━━━ ENTRIES SUPPLIED

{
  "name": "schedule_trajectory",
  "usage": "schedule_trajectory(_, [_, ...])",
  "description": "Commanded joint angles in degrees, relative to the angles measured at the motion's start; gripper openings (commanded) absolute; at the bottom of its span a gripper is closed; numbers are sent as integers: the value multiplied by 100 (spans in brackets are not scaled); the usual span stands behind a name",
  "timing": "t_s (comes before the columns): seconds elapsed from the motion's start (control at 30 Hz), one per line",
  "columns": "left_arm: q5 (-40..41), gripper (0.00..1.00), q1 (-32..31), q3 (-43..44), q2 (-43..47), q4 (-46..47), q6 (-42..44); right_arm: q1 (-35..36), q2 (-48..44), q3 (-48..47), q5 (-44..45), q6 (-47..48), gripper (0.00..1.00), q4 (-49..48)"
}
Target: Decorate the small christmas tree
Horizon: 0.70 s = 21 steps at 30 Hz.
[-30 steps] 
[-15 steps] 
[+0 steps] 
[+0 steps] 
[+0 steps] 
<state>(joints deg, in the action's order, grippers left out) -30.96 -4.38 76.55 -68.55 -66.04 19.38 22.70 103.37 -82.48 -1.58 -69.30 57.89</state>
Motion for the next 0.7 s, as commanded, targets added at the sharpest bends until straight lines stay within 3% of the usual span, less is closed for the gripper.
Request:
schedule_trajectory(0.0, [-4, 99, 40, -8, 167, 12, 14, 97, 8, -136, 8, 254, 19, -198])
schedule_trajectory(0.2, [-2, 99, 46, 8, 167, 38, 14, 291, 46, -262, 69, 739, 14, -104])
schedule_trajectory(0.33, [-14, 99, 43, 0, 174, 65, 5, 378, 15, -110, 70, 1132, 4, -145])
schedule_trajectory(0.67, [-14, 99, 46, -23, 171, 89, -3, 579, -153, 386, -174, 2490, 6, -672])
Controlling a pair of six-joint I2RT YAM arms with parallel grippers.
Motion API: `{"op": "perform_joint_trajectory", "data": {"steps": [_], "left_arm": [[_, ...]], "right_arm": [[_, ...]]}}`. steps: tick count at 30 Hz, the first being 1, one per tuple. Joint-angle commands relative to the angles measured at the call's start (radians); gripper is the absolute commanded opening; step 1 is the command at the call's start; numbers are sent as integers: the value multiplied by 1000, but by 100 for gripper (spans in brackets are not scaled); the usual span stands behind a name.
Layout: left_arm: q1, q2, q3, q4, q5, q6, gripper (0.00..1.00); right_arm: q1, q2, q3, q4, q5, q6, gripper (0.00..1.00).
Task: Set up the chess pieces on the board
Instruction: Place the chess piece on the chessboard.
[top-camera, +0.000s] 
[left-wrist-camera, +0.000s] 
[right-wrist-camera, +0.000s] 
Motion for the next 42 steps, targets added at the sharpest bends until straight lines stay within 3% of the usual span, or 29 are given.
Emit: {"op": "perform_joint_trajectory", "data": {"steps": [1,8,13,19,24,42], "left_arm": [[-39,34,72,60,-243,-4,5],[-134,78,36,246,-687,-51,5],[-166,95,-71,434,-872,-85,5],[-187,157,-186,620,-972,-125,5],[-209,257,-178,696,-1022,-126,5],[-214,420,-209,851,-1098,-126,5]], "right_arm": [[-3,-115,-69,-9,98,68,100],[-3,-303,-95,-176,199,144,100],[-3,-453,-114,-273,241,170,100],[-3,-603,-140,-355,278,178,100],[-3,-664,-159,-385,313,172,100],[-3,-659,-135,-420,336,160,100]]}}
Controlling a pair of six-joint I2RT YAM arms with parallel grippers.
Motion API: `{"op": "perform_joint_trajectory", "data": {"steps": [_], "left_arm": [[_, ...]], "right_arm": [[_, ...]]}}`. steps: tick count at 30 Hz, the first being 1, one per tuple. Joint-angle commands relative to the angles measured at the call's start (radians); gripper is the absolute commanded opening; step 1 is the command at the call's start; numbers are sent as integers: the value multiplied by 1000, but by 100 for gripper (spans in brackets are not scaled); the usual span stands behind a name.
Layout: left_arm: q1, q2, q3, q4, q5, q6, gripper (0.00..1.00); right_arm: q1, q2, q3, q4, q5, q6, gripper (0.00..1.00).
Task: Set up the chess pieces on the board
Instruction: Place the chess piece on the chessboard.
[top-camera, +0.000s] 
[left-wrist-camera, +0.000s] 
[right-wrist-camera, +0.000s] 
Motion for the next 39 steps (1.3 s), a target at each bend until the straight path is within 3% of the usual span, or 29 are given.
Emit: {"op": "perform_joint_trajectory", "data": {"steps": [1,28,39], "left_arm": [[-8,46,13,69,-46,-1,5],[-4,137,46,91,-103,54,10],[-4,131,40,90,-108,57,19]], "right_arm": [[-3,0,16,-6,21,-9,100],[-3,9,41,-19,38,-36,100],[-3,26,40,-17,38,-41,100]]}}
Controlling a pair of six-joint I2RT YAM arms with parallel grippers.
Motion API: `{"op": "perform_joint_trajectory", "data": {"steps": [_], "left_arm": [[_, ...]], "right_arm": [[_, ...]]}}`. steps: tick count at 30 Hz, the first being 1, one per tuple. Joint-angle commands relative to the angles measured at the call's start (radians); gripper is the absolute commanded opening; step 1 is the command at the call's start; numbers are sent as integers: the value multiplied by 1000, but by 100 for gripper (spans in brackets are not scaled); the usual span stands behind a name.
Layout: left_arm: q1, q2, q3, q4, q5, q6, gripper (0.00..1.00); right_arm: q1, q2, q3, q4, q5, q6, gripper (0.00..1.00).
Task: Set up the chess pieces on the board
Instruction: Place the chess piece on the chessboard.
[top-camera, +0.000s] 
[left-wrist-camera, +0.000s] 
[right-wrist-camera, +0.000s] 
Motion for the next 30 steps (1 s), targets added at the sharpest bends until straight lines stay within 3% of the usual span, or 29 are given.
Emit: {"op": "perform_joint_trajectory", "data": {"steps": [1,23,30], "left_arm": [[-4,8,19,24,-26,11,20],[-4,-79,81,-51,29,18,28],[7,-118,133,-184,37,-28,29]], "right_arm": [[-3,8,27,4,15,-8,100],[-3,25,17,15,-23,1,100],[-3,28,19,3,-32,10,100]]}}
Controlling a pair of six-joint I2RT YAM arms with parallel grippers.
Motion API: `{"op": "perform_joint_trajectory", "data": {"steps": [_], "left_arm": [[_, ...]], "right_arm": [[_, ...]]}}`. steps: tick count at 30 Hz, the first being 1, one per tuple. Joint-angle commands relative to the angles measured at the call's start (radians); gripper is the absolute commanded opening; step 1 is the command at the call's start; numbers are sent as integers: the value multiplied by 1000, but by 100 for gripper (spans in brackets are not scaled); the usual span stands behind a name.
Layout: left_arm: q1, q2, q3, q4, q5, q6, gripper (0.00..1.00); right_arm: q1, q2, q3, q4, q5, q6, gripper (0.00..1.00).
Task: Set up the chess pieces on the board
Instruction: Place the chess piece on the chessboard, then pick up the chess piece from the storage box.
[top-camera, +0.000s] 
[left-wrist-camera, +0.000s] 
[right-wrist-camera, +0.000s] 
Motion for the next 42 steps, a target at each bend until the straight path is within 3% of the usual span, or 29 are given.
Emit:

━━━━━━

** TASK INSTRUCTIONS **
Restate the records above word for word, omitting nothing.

** RESPONSE TO THE TASK **
{
  "name": "schedule_trajectory",
  "usage": "schedule_trajectory(_, [_, ...])",
  "description": "Commanded joint angles in degrees, relative to the angles measured at the motion's start; gripper openings (commanded) absolute; at the bottom of its span a gripper is closed; numbers are sent as integers: the value multiplied by 100 (spans in brackets are not scaled); the usual span stands behind a name",
  "timing": "t_s (comes before the columns): seconds elapsed from the motion's start (control at 30 Hz), one per line",
  "columns": "left_arm: q5 (-40..41), gripper (0.00..1.00), q1 (-32..31), q3 (-43..44), q2 (-43..47), q4 (-46..47), q6 (-42..44); right_arm: q1 (-35..36), q2 (-48..44), q3 (-48..47), q5 (-44..45), q6 (-47..48), gripper (0.00..1.00), q4 (-49..48)"
}
Target: Decorate the small christmas tree
Horizon: 0.70 s = 21 steps at 30 Hz.
[-30 steps] 
[-15 steps] 
[+0 steps] 
[+0 steps] 
[+0 steps] 
<state>(joints deg, in the action's order, grippers left out) -30.96 -4.38 76.55 -68.55 -66.04 19.38 22.70 103.37 -82.48 -1.58 -69.30 57.89</state>
Motion for the next 0.7 s, as commanded, targets added at the sharpest bends until straight lines stay within 3% of the usual span, less is closed for the gripper.
Request:
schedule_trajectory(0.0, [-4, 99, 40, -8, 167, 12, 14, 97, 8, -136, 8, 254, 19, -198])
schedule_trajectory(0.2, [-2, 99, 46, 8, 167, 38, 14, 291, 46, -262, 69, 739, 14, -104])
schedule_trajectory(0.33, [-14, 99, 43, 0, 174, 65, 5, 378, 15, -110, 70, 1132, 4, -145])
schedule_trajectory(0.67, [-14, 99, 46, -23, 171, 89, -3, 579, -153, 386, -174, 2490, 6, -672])
Controlling a pair of six-joint I2RT YAM arms with parallel grippers.
Motion API: `{"op": "perform_joint_trajectory", "data": {"steps": [_], "left_arm": [[_, ...]], "right_arm": [[_, ...]]}}`. steps: tick count at 30 Hz, the first being 1, one per tuple. Joint-angle commands relative to the angles measured at the call's start (radians); gripper is the absolute commanded opening; step 1 is the command at the call's start; numbers are sent as integers: the value multiplied by 1000, but by 100 for gripper (spans in brackets are not scaled); the usual span stands behind a name.
Layout: left_arm: q1, q2, q3, q4, q5, q6, gripper (0.00..1.00); right_arm: q1, q2, q3, q4, q5, q6, gripper (0.00..1.00).
Task: Set up the chess pieces on the board
Instruction: Place the chess piece on the chessboard.
[top-camera, +0.000s] 
[left-wrist-camera, +0.000s] 
[right-wrist-camera, +0.000s] 
Motion for the next 42 steps, targets added at the sharpest bends until straight lines stay within 3% of the usual span, or 29 are given.
Emit: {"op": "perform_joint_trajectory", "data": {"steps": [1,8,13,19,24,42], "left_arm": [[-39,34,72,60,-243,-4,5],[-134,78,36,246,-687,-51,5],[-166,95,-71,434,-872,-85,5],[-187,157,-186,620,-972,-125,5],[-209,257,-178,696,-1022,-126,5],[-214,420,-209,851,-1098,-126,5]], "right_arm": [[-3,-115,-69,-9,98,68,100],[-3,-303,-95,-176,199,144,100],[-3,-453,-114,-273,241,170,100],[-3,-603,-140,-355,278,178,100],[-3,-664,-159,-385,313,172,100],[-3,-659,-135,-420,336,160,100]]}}
Controlling a pair of six-joint I2RT YAM arms with parallel grippers.
Motion API: `{"op": "perform_joint_trajectory", "data": {"steps": [_], "left_arm": [[_, ...]], "right_arm": [[_, ...]]}}`. steps: tick count at 30 Hz, the first being 1, one per tuple. Joint-angle commands relative to the angles measured at the call's start (radians); gripper is the absolute commanded opening; step 1 is the command at the call's start; numbers are sent as integers: the value multiplied by 1000, but by 100 for gripper (spans in brackets are not scaled); the usual span stands behind a name.
Layout: left_arm: q1, q2, q3, q4, q5, q6, gripper (0.00..1.00); right_arm: q1, q2, q3, q4, q5, q6, gripper (0.00..1.00).
Task: Set up the chess pieces on the board
Instruction: Place the chess piece on the chessboard.
[top-camera, +0.000s] 
[left-wrist-camera, +0.000s] 
[right-wrist-camera, +0.000s] 
Motion for the next 39 steps (1.3 s), a target at each bend until the straight path is within 3% of the usual span, or 29 are given.
Emit: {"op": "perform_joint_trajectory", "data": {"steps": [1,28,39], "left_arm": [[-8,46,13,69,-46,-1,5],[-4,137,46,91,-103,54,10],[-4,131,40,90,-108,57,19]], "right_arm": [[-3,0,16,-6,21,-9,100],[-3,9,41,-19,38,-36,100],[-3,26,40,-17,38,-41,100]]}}
Controlling a pair of six-joint I2RT YAM arms with parallel grippers.
Motion API: `{"op": "perform_joint_trajectory", "data": {"steps": [_], "left_arm": [[_, ...]], "right_arm": [[_, ...]]}}`. steps: tick count at 30 Hz, the first being 1, one per tuple. Joint-angle commands relative to the angles measured at the call's start (radians); gripper is the absolute commanded opening; step 1 is the command at the call's start; numbers are sent as integers: the value multiplied by 1000, but by 100 for gripper (spans in brackets are not scaled); the usual span stands behind a name.
Layout: left_arm: q1, q2, q3, q4, q5, q6, gripper (0.00..1.00); right_arm: q1, q2, q3, q4, q5, q6, gripper (0.00..1.00).
Task: Set up the chess pieces on the board
Instruction: Place the chess piece on the chessboard.
[top-camera, +0.000s] 
[left-wrist-camera, +0.000s] 
[right-wrist-camera, +0.000s] 
Motion for the next 30 steps (1 s), targets added at the sharpest bends until straight lines stay within 3% of the usual span, or 29 are given.
Emit: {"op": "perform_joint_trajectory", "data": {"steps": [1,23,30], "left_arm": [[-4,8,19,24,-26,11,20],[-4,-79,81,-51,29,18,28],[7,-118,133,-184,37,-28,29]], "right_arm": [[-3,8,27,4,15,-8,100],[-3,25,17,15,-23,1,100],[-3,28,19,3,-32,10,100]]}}
Controlling a pair of six-joint I2RT YAM arms with parallel grippers.
Motion API: `{"op": "perform_joint_trajectory", "data": {"steps": [_], "left_arm": [[_, ...]], "right_arm": [[_, ...]]}}`. steps: tick count at 30 Hz, the first being 1, one per tuple. Joint-angle commands relative to the angles measured at the call's start (radians); gripper is the absolute commanded opening; step 1 is the command at the call's start; numbers are sent as integers: the value multiplied by 1000, but by 100 for gripper (spans in brackets are not scaled); the usual span stands behind a name.
Layout: left_arm: q1, q2, q3, q4, q5, q6, gripper (0.00..1.00); right_arm: q1, q2, q3, q4, q5, q6, gripper (0.00..1.00).
Task: Set up the chess pieces on the board
Instruction: Place the chess piece on the chessboard, then pick up the chess piece from the storage box.
[top-camera, +0.000s] 
[left-wrist-camera, +0.000s] 
[right-wrist-camera, +0.000s] 
Motion for the next 42 steps, a target at each bend until the straight path is within 3% of the usual span, or 29 are given.
Emit:

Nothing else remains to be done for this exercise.